Steve’s mind, of course, conjured up with perfect clarity the Bucky of circa 1933, mouth a lopsided grin swiftly settling into concentration as the weight slowly circled his head. Steve had a sheaf of paper in his lap but his pencil had lain unmoving for the past half hour and right at that second he’d forgotten he was even holding it. Bucky’s sweat was making his shirt cling damply to the contours of his body and the sleek muscles of his back undulated as he spun. At least, thought Steve in scrabbling desperation, at least everyone else’s watching too. A small part of his mind thought that perhaps he should glance over and make sure, but Bucky was speeding up, the long line of his body contracting and lengthening with seamless, heedless grace, and Steve was lost in it.

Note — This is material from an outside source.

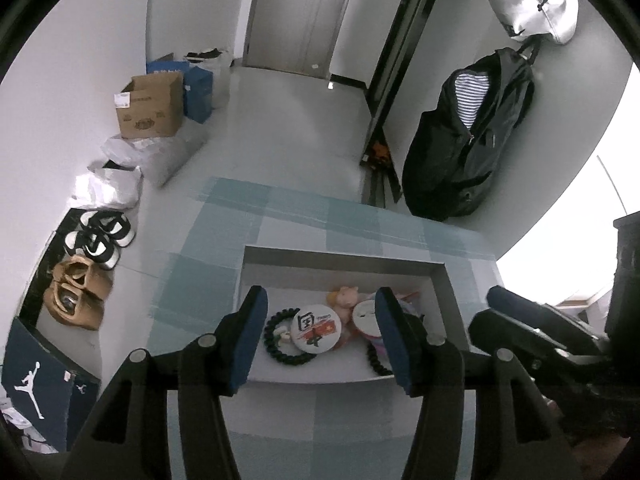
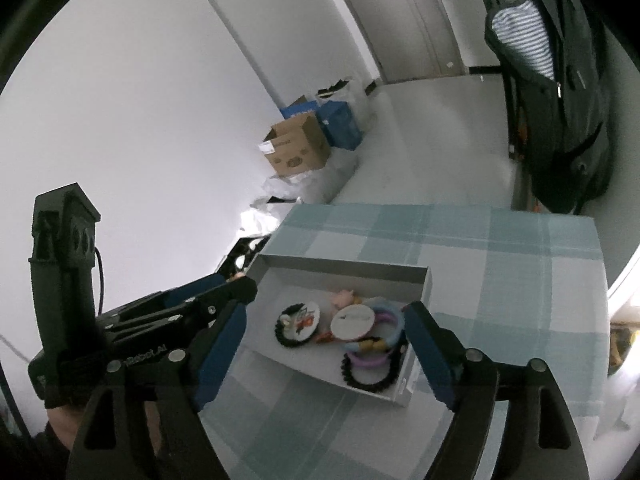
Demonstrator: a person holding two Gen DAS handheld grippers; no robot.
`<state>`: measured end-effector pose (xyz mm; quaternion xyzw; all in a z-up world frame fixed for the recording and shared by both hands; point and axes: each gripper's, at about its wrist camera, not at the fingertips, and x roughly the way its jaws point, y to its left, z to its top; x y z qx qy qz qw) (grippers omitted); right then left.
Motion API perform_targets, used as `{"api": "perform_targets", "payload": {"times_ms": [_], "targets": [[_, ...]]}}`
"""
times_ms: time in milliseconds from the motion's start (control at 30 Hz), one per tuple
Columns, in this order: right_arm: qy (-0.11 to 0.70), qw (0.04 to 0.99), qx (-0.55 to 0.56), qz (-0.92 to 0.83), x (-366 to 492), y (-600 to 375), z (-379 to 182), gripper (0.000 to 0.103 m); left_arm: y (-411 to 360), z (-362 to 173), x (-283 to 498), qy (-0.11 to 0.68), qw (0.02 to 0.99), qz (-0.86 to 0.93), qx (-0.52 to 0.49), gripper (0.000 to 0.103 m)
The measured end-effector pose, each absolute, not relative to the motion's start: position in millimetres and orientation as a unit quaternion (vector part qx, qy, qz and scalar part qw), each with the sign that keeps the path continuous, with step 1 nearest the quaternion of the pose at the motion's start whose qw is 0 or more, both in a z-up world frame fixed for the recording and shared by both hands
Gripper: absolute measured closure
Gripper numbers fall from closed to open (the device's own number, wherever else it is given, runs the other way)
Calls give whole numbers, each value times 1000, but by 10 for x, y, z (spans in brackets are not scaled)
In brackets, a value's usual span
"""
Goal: Organize jewelry
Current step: 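Lower the white pin badge into the box and open the right gripper, then withdraw both grippers from the box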
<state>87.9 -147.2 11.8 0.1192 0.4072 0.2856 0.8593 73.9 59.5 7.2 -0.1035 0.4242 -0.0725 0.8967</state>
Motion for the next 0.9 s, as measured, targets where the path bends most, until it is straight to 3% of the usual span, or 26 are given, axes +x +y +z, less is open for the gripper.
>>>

So utterly lost, in fact, that he barely noticed the slight shift in the way Bucky was moving until everything happened at once: Bucky’s eyes widened and his back wrenched at an angle and the hammer was all of a sudden spinning _him_. That graceful line became a tumbling whipcrack, the work of an instant and Bucky was grounded, landing hard on the unforgiving ground in a spray of sand.

The lapse in smoothness was enough to yank Steve out of the faintly worrying enclave of his mind into which he’d been sinking. He stumbled to his feet and peered, but Bucky was already getting up, swearing and rubbing furiously at his sand-coated behind. There was laughter coming from the gaggle of onlookers and Bucky joined in with a grin that only Steve saw was translucent.

“Good one, Buck,” he said as Bucky hauled himself over the fence and approached him. Embarrassment aside, it’d take more than one little tumble to make him stop their familiar ribbing.

“Shaddap.” Bucky flung himself down on the grass beside Steve and instantly groaned, rolling over and inadvertently displaying his sore backside.

“That’ll sting,” Steve commented glibly, taking up his pencil again as someone else hopped over the fence to pick up the discarded hammer. He received another muffled sound of discomfort in response; Bucky had buried his burning face in his arms and pressed both into the dusty grass.

“So, honestly. Which hurts more right now, your ass or your pride?”

Bucky turned his head just enough to free up his lips. “Screw you, punk.” Then something seemed to occur to him and he sat up, rubbing ineffectually at his lower back. “Whatcha sketching? You didn’t draw _that_ , didja?”

“No,” replied Steve warily. He was right to be: Bucky made a grab at the papers and Steve snatched them out of his reach. “I _didn’t_ , dammit. It was more than enough fun jus’ watchin’.”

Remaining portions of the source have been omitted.